We then used the optimized reaction conditions to explore the scope of the reaction with respect to the variation of the aryl iodide coupling partner, while maintaining phenyl boronic acid as the second aryl component (Table 2). Generally, the process was tolerant of a broad range of both electron-donating and electron-withdrawing functional groups, located at all positions on the aromatic ring. The notable examples include product 3g, which features sulfur atoms with two different oxidation states, an arrangement that would be challenging to prepare using standard sulfone methodology, and sulfone products 3i and 3j which contain free primary amine and phenol groups, respectively. Reactive functional groups such as aldehyde (3n), ketone (3k) and nitrile (3l) were also incorporated without incident. Heterocycle-derived iodides could be transformed to sulfones, with indole (3t), quinoline (3u), pyridine (3v) and pyrazole (3w) derived products being obtained. The products 3x and 3y demonstrate that alkenyl iodide substrates can also be employed. These scoping experiments were routinely performed on a 0.2 mmol scale, however, larger scale reactions were also possible. For example, sulfone 3e was synthesised on a semi-preparative 1 gram scale (5 mmol).

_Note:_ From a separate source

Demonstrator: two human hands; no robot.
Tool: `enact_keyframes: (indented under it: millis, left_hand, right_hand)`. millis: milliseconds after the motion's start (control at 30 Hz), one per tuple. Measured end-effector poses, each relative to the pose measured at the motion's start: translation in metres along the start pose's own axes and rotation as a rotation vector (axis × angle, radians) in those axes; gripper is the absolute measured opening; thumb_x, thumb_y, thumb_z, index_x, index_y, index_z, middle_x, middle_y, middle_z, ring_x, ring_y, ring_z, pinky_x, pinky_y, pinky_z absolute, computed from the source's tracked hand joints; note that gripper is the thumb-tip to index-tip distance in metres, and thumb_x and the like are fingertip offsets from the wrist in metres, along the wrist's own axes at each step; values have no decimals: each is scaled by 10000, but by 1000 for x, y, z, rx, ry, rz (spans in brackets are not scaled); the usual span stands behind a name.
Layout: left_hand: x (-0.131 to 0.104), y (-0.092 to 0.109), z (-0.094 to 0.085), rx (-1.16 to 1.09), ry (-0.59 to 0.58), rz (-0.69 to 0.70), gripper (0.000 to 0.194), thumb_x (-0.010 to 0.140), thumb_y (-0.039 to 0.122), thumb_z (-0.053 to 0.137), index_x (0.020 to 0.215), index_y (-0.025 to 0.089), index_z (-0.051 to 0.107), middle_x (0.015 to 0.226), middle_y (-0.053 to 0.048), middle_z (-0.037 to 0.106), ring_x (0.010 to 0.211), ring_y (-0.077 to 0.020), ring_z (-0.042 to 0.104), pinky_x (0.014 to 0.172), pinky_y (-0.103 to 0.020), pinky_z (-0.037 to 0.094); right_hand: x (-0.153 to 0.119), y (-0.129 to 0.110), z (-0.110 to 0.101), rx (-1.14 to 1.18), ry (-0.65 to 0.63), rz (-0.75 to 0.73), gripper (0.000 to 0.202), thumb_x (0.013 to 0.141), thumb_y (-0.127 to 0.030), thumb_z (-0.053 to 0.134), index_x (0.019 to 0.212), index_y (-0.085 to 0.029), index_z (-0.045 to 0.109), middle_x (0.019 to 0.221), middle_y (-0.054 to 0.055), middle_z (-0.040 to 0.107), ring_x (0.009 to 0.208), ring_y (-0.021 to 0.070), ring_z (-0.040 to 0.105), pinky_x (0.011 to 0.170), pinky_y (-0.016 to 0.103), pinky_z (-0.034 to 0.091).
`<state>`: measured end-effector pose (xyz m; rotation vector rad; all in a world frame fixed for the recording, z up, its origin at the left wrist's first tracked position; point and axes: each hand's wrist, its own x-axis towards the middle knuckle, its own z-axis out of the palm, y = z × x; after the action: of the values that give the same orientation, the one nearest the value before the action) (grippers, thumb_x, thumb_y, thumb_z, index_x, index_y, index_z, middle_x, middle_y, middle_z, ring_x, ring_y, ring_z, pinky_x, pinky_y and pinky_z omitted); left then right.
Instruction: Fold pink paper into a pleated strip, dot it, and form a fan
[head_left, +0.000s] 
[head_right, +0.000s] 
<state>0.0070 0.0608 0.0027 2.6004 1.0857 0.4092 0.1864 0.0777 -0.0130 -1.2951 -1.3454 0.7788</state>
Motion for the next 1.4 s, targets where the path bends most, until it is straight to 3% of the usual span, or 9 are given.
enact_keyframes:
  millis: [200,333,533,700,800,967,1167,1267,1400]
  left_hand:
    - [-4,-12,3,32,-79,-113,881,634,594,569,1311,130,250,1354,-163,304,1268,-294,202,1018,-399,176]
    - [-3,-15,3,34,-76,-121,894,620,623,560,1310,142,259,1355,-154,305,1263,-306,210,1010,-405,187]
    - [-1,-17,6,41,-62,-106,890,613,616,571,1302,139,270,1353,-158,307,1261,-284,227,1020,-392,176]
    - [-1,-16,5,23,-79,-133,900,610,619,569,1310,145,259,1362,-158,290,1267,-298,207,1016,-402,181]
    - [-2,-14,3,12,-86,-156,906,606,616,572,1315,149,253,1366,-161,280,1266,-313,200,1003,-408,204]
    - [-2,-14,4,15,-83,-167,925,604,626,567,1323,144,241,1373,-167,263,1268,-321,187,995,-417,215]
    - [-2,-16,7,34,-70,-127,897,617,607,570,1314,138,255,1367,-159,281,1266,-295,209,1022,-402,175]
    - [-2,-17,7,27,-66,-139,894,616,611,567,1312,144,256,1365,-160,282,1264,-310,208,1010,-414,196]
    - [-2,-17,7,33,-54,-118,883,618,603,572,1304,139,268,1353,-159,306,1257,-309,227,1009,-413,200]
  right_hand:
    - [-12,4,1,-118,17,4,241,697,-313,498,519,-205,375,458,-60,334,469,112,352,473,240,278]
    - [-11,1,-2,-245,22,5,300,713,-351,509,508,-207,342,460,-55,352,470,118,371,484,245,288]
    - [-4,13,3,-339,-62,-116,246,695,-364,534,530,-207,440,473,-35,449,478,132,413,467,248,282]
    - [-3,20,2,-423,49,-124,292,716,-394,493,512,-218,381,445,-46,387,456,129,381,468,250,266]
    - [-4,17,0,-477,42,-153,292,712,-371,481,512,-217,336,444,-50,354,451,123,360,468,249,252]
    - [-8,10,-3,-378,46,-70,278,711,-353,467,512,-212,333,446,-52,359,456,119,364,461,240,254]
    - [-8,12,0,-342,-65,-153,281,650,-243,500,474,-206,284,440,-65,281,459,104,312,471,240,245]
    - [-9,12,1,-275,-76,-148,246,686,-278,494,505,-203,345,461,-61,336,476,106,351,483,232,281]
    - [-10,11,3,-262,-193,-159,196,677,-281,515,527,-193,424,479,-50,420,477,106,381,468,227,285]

Table 2 Variation of the aryl iodide coupling partner in the copper-catalyzed sulfonylative Suzuki–Miyaura reactiona

image file: c6sc05483h-u3.tif

a Reaction conditions: aryl iodide 1 (0.2 mmol, 1.0 equiv.), DABSO (0.3 mmol, 1.5 equiv.), phenyl boronic acid 2a (0.6 mmol, 3.0 equiv.), Cu(MeCN)4BF4 (10 mol%), L4 (10 mol%), DMPU (1.0 mL), 110 °C, 36 h. Isolated yields. b Using 4-bromo-iodobenzene as substrate.
image file: c6sc05483h-u4.tif

A significant variation of the boronic acid coupling partner was also possible (Table 3). Either 4-iodotoluene or 4-morpholino-iodobenzene was employed as the coupling partner in these transformations, with the choice being dictated by the ease of product purification. A broad range of useful functionalities could be introduced using this chemistry, for example, ether (4d), sulfide (4e), alcohol (4f), amine (4g), carbamate (4h), amide (4i), aryl chloride (4l,n,o), silane (4m), and aldehyde (4q) groups were all tolerated under the reaction conditions. As with the iodide component, heterocyclic variants (4r,s) and alkenyl boronic acids were also useful substrates, with the latter delivering unsaturated sulfone products (4t,u).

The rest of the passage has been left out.